### Brief
The material below holds the lines to copy: from the one with "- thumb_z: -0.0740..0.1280" up to and including the one with "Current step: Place". Copy them exactly and skip the pictures.

### Input for this task
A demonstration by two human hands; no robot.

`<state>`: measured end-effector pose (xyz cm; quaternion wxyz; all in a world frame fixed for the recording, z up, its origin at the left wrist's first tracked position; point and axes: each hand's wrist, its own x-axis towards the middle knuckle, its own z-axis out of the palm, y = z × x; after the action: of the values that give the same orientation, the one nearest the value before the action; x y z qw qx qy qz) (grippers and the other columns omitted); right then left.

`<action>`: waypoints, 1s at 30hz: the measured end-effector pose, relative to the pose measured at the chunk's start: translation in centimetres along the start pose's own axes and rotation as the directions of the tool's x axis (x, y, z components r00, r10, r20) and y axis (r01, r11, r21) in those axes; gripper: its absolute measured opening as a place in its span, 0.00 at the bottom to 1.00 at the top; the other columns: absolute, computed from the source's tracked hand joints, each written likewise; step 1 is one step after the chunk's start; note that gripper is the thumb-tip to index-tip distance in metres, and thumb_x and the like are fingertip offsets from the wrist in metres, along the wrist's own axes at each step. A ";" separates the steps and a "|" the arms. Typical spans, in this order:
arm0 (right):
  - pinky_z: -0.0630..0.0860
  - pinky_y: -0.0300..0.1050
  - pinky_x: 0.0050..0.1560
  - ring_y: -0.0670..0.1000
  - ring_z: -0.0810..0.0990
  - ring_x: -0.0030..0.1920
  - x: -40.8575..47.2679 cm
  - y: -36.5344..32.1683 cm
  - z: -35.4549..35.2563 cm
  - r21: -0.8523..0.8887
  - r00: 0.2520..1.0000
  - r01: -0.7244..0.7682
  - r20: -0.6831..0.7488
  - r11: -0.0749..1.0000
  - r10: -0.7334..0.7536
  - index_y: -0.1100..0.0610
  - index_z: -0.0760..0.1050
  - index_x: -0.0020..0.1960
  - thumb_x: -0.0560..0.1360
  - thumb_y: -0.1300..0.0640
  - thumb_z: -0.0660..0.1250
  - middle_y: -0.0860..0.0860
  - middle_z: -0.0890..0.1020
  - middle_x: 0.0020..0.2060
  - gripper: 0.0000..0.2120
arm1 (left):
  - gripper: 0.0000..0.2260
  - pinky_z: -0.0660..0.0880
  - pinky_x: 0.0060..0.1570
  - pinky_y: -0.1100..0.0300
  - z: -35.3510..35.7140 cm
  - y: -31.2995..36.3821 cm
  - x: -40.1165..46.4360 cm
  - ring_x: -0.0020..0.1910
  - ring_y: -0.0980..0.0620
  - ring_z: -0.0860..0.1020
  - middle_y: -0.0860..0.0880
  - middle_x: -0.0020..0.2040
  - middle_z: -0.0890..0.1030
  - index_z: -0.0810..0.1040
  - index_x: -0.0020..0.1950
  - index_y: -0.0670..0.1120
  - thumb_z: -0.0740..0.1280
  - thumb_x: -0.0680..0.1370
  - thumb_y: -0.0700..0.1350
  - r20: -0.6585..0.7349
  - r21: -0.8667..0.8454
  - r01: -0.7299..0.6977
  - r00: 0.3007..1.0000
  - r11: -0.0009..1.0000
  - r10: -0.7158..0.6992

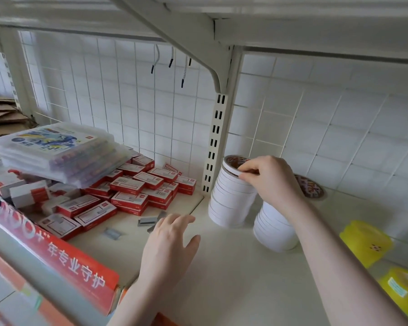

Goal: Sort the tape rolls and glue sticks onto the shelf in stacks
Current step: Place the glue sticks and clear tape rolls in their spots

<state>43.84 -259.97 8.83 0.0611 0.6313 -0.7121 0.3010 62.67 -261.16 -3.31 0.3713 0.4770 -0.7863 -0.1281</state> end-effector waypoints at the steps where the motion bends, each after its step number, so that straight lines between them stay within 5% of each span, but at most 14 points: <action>1: 0.71 0.43 0.47 0.52 0.78 0.47 0.0 0.0 0.0 0.000 1.000 -0.002 0.004 1.000 0.002 0.53 0.83 0.48 0.74 0.58 0.68 0.50 0.83 0.44 0.06 | 0.16 0.63 0.51 0.68 0.0 0.0 0.0 0.60 0.57 0.70 0.57 0.59 0.74 0.73 0.63 0.53 0.66 0.75 0.52 0.006 0.000 0.000 1.000 1.000 0.000; 18: 0.69 0.41 0.45 0.49 0.77 0.46 -0.2 0.0 -0.7 0.017 0.996 0.000 0.087 1.000 -0.001 0.52 0.83 0.47 0.74 0.59 0.68 0.47 0.83 0.43 0.07 | 0.18 0.60 0.50 0.72 -0.1 -0.1 0.1 0.62 0.60 0.68 0.60 0.61 0.72 0.71 0.65 0.56 0.66 0.76 0.52 0.043 0.014 -0.010 0.999 1.000 0.009; 30: 0.70 0.48 0.49 0.54 0.76 0.46 -0.4 0.4 -0.2 -0.113 0.993 0.115 0.043 0.987 -0.111 0.60 0.80 0.46 0.74 0.60 0.66 0.54 0.80 0.41 0.06 | 0.18 0.62 0.53 0.70 -0.3 0.0 0.0 0.63 0.59 0.68 0.60 0.63 0.71 0.70 0.66 0.55 0.65 0.76 0.52 0.062 0.001 -0.021 0.998 1.000 0.021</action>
<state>43.44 -259.56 8.67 0.1015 0.6716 -0.6923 0.2438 62.86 -261.12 -3.14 0.3476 0.4648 -0.8025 -0.1386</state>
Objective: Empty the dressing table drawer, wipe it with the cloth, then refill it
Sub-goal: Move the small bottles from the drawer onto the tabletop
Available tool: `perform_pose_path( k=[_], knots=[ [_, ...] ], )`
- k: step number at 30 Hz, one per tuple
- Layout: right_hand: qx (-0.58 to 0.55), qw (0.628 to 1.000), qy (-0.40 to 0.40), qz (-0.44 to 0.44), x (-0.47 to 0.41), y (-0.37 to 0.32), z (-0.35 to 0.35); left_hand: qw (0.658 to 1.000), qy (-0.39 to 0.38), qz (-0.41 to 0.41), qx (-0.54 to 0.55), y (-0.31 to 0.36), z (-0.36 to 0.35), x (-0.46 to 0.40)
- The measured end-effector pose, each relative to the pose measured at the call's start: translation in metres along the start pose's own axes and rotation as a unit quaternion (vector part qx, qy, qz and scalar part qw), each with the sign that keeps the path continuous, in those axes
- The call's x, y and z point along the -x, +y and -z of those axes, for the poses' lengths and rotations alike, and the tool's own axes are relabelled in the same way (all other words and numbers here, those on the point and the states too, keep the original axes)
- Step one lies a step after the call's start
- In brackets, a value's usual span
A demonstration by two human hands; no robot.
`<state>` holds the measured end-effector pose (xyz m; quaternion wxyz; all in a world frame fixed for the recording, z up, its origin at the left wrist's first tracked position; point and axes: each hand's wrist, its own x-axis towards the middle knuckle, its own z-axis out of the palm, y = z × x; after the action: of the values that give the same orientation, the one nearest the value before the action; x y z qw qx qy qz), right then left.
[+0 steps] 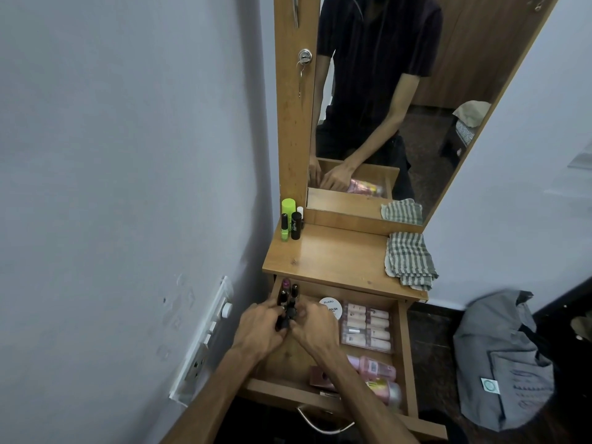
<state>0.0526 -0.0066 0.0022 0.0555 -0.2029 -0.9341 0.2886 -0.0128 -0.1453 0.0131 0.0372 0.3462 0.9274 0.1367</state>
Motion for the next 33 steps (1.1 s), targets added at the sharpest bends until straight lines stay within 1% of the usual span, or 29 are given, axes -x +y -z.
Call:
perform_pose_path(
  k=[7,11,16,22,28,33],
  knots=[
    [0.001,1.0,0.009,-0.001,0.0,0.002,-0.002,0.999,-0.019,-0.026,-0.017,-0.004,0.001,0.001],
    [-0.013,1.0,0.009,-0.019,0.007,0.002,0.003,0.999,-0.025,-0.038,-0.014,-0.003,0.003,0.003],
    [-0.028,0.999,0.038,-0.011,0.018,0.003,0.013,0.999,-0.017,-0.047,-0.001,0.0,0.009,0.008],
    [-0.037,0.997,0.065,-0.007,0.02,0.0,0.035,0.996,-0.006,-0.028,0.087,-0.001,0.031,0.013],
    [-0.046,0.994,0.098,0.003,0.005,-0.015,0.065,0.982,0.021,0.008,0.186,-0.003,0.066,-0.002],
    [-0.071,0.989,0.127,0.023,-0.023,-0.036,0.083,0.979,0.063,0.022,0.195,-0.005,0.09,-0.033]
  ],
)
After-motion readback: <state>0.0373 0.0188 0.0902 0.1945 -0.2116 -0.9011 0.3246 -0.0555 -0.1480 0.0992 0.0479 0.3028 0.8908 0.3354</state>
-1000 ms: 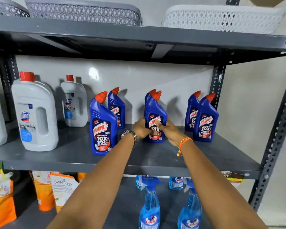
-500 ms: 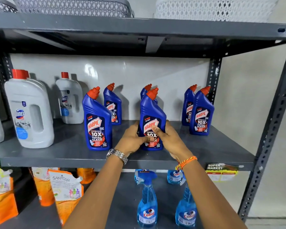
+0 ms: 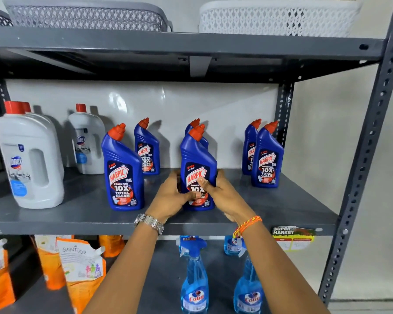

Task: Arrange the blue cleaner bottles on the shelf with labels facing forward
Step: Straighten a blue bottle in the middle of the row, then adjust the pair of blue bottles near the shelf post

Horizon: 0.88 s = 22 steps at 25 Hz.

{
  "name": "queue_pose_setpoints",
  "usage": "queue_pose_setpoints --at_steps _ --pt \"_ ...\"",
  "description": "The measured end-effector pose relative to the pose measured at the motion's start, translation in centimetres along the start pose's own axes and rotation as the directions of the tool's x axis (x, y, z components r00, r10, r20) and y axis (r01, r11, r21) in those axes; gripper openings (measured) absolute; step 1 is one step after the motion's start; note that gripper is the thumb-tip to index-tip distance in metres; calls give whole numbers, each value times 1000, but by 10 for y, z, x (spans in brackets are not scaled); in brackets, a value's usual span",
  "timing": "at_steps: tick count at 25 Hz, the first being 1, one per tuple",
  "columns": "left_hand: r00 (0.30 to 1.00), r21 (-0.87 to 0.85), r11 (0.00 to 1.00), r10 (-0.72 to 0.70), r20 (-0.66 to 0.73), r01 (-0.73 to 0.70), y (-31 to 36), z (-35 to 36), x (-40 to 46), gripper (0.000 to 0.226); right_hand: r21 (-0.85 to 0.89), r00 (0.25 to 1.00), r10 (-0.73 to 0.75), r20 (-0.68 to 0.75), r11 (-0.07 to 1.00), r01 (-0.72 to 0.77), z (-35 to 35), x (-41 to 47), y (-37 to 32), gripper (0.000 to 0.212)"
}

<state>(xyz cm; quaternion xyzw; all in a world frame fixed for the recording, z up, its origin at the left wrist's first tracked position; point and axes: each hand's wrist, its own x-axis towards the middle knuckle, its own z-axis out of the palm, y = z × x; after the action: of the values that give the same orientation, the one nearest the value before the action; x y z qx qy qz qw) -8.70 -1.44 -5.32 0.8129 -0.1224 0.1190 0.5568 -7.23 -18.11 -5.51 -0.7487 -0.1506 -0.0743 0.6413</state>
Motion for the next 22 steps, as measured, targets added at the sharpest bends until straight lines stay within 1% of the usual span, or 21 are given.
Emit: queue_pose_setpoints --at_steps 1,2,3,4,5,6,7,8,9,10,11,12,13,14,16,18,20,22 --pt "993 -6 1000 18 -119 -19 3 3 -10 88 -6 1000 -4 -7 1000 4 -10 -6 -3 48" --pt "955 -1 998 63 -291 -66 7 7 -23 96 -17 996 -37 -84 999 36 -28 -11 -3 48" --pt "874 28 989 143 -464 -147 14 16 -36 93 -31 973 -84 -215 996 80 -51 -17 -6 47" --pt "786 69 968 235 -571 -240 22 27 -48 80 -35 926 -122 -357 992 118 -77 -17 -6 45" --pt "755 68 948 291 -588 -312 34 54 -54 63 -40 868 -132 -478 991 129 -113 -21 -5 43" --pt "783 29 933 318 -535 -360 48 90 -57 51 -69 818 -122 -561 992 101 -152 -21 -1 44" --pt "848 -23 930 324 -420 -367 59 105 -56 47 -70 796 -92 -598 996 63 -165 -12 -2 48" --pt "933 -92 950 270 -239 -299 70 124 -46 50 -72 800 -50 -598 997 9 -180 -1 1 54" --pt "982 -120 975 183 -52 -188 80 144 -28 58 -73 823 -8 -568 996 -41 -190 9 1 58" --pt "992 -79 993 96 82 -90 82 154 -2 67 -28 856 31 -516 998 -53 -190 25 4 58" --pt "988 -9 1000 31 149 -30 84 159 25 73 49 893 68 -445 997 -51 -187 39 8 51" --pt "987 70 997 8 158 -20 86 164 51 76 89 927 81 -367 995 -52 -187 50 13 40" --pt "989 146 989 7 151 -29 87 168 72 78 99 946 87 -312 993 -58 -187 58 19 35" --pt "989 220 975 5 147 -38 88 169 86 77 73 954 97 -284 994 -80 -187 63 26 36" --pt "992 326 945 -4 130 -38 88 179 101 65 34 962 92 -259 996 -86 -198 61 32 43" --pt "997 341 939 8 81 -36 84 185 99 56 -40 972 28 -232 998 -38 -206 49 28 47" --pt "997 275 960 30 66 -48 77 187 81 50 -81 975 -13 -220 997 -5 -208 27 26 46" --pt "996 222 971 81 32 -86 69 189 56 47 -70 980 -33 -195 997 19 -208 4 29 43"
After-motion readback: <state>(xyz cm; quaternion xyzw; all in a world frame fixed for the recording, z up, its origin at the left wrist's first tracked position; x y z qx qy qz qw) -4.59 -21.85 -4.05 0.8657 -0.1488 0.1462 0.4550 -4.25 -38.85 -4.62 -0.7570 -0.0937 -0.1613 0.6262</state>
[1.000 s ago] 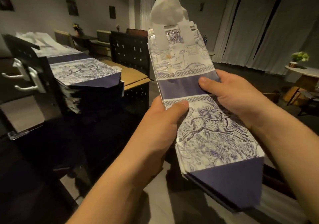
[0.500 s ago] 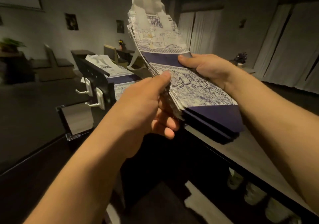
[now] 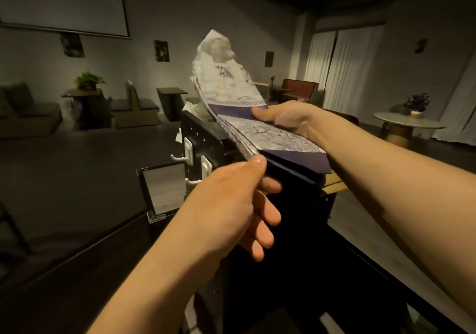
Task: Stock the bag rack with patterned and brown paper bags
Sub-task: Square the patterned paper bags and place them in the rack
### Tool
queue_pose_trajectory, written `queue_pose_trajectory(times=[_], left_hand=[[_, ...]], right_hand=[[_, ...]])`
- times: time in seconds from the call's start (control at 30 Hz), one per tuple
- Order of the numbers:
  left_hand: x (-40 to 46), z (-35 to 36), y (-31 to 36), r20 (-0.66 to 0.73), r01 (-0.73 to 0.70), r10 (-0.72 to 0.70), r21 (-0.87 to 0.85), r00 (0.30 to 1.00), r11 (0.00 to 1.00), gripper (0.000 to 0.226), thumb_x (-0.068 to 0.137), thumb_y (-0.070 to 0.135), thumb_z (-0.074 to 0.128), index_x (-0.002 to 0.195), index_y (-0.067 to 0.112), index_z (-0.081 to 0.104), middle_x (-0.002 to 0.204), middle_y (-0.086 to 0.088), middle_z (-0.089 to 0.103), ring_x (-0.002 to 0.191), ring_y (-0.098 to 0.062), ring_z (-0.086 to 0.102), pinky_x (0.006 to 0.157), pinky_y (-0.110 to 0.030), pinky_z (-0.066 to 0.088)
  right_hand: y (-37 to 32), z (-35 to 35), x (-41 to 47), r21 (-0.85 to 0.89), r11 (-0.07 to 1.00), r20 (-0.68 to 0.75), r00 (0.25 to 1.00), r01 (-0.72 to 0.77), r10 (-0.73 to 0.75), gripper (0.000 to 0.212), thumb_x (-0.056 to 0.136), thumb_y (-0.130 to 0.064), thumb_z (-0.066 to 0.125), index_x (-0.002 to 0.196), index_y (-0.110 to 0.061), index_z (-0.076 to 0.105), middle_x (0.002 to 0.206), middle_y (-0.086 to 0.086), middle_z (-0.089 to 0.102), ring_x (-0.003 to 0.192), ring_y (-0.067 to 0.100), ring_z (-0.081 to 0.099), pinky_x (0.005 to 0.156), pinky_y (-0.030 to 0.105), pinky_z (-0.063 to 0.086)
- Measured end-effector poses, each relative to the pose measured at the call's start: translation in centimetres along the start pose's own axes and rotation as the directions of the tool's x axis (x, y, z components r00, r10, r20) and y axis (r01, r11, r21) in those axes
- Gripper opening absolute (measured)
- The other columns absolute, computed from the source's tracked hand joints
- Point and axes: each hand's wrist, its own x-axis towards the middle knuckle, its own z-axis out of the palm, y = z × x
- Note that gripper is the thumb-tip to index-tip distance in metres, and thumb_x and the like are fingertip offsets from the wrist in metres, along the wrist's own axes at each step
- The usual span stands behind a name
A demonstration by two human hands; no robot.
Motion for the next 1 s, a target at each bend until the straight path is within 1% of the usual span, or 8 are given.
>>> queue_pose_trajectory(times=[0.1,0.17,0.33,0.47,0.53,0.6,0.67,1.0], left_hand=[[0.2,-0.4,-1.0,-0.005,0.044,-0.044,0.055,0.999,0.998,0.048,0.101,0.053,0.047,0.091,0.012,0.069,0.062,-0.01,0.062,0.043,-0.018,0.052,0.038,-0.025,0.041],[0.1,-0.7,-1.5,-0.014,0.058,-0.057,0.081,0.998,0.995,0.051,0.098,0.058,0.049,0.079,0.016,0.07,0.061,-0.011,0.062,0.043,-0.019,0.051,0.039,-0.025,0.041],[-0.1,-0.9,-1.9,-0.06,0.012,-0.01,0.041,0.998,0.999,0.051,0.094,0.058,0.053,0.063,0.02,0.068,0.059,-0.009,0.06,0.042,-0.017,0.049,0.039,-0.023,0.039],[0.1,-0.8,-2.3,-0.12,-0.083,0.09,0.065,0.989,0.994,0.048,0.095,0.049,0.058,0.058,0.019,0.063,0.054,-0.007,0.057,0.04,-0.017,0.048,0.037,-0.023,0.039],[0.2,-0.7,-2.7,-0.134,-0.099,0.107,0.066,0.985,0.993,0.049,0.095,0.05,0.057,0.056,0.021,0.06,0.055,-0.007,0.055,0.041,-0.018,0.049,0.038,-0.024,0.04],[0.2,-0.5,-3.0,-0.151,-0.095,0.103,0.055,0.983,0.994,0.05,0.094,0.052,0.057,0.055,0.022,0.06,0.056,-0.006,0.055,0.042,-0.017,0.049,0.038,-0.024,0.041],[0.2,-0.5,-3.4,-0.182,-0.104,0.113,0.055,0.977,0.993,0.048,0.094,0.053,0.059,0.056,0.023,0.061,0.057,-0.006,0.056,0.044,-0.017,0.05,0.039,-0.026,0.042],[-1.6,2.2,-5.1,-0.344,-0.152,0.071,-0.215,0.936,0.965,0.061,0.103,0.056,0.043,0.054,0.021,0.052,0.052,-0.007,0.05,0.037,-0.017,0.043,0.037,-0.021,0.033]], right_hand=[[-0.2,0.9,0.9,-0.557,0.83,-0.107,0.99,0.014,-0.089,0.049,0.091,-0.054,0.073,0.122,-0.016,0.073,0.114,0.003,0.072,0.094,0.021,0.068,0.077,0.034,0.053],[0.1,1.5,0.9,-0.667,0.744,-0.095,0.988,0.03,-0.125,0.057,0.089,-0.059,0.072,0.129,-0.019,0.071,0.113,0.0,0.068,0.096,0.019,0.062,0.076,0.034,0.05],[0.7,1.5,0.6,-0.547,0.836,-0.083,0.991,0.041,-0.103,0.05,0.093,-0.054,0.071,0.121,-0.013,0.064,0.1,0.0,0.063,0.081,0.015,0.058,0.064,0.03,0.047],[1.0,1.2,-0.1,-0.366,0.931,-0.082,0.996,-0.013,-0.018,0.047,0.095,-0.048,0.072,0.118,-0.008,0.062,0.098,0.007,0.073,0.077,0.021,0.073,0.056,0.028,0.055],[1.4,1.1,-0.4,-0.344,0.939,-0.118,0.992,0.0,-0.043,0.054,0.094,-0.052,0.071,0.125,-0.009,0.062,0.111,0.009,0.073,0.089,0.025,0.074,0.068,0.032,0.06],[2.0,0.8,-0.9,-0.346,0.938,-0.172,0.982,0.012,-0.076,0.067,0.093,-0.057,0.069,0.139,-0.01,0.057,0.135,0.008,0.064,0.115,0.031,0.064,0.097,0.044,0.055],[2.4,0.9,-2.2,-0.354,0.935,-0.212,0.972,0.018,-0.099,0.072,0.093,-0.058,0.067,0.147,-0.012,0.052,0.144,0.008,0.058,0.124,0.032,0.057,0.104,0.046,0.049],[5.1,-1.9,-11.1,-0.29,0.944,-0.413,0.869,0.16,-0.274,0.019,0.106,-0.038,0.055,0.113,-0.022,0.062,0.103,-0.003,0.065,0.094,0.014,0.06,0.077,0.03,0.053]])
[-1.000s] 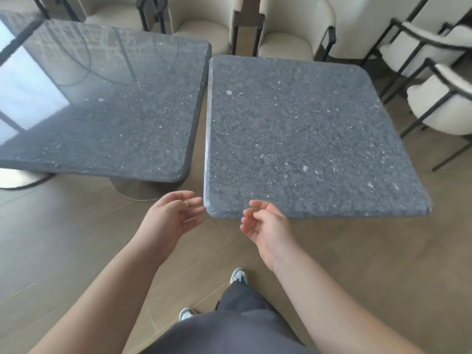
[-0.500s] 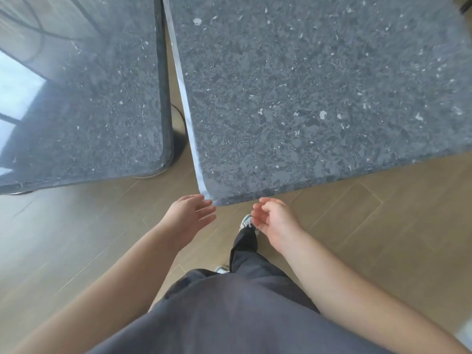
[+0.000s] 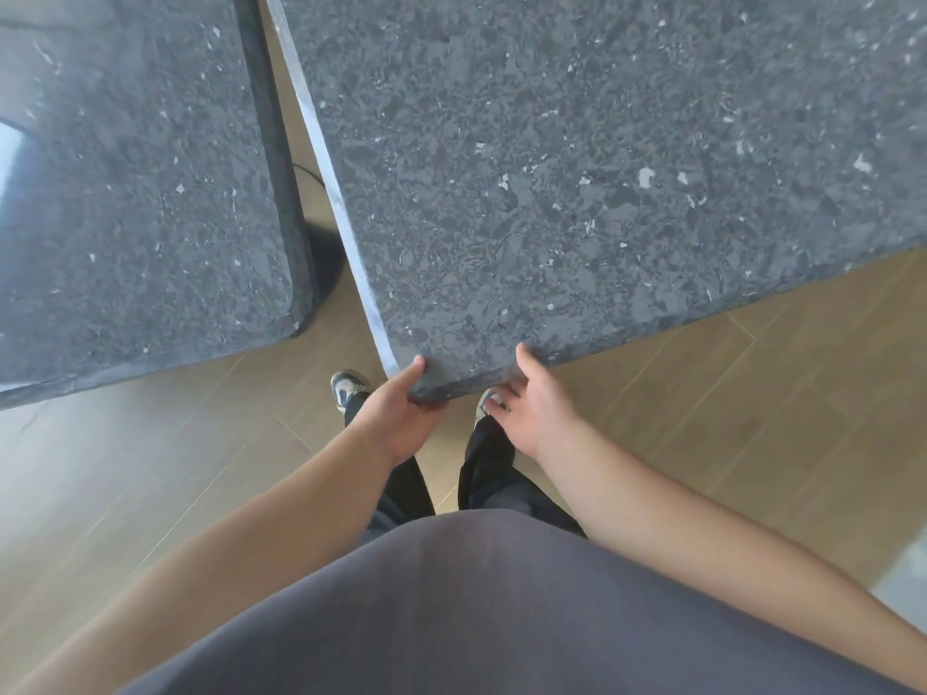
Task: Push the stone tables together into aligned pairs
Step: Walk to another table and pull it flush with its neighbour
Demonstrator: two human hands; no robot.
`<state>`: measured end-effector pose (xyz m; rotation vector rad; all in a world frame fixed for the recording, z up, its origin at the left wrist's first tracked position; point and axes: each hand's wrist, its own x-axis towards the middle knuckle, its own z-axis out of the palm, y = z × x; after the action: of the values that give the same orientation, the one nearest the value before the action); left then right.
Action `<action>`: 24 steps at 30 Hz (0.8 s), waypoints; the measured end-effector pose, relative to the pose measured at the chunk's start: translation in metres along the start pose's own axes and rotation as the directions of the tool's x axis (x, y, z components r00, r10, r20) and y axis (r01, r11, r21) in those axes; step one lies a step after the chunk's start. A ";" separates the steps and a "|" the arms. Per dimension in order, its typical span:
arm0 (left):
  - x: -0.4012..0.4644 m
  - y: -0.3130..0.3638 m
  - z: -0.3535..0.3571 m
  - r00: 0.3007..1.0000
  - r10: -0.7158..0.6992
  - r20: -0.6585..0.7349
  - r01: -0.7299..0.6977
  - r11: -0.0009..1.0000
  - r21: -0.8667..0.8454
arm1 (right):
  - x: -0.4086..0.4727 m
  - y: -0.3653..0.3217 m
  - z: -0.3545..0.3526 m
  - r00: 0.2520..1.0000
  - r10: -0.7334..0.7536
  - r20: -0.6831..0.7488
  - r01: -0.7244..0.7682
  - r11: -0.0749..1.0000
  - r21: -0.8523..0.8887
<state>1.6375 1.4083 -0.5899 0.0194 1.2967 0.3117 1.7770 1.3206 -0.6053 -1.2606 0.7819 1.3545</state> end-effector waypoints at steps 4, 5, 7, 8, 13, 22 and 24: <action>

### Task answer
  - thumb_z: -0.0740..0.1280
  - thumb_x: -0.0680..0.1370
  - thumb_y: -0.0700..0.1350
  - r20: -0.6585..0.7349
  - r21: -0.8667..0.8454
  - r01: -0.7299..0.6977
  - r00: 0.3007..1.0000
  - r11: -0.0009..1.0000
  - r10: -0.7158..0.6992


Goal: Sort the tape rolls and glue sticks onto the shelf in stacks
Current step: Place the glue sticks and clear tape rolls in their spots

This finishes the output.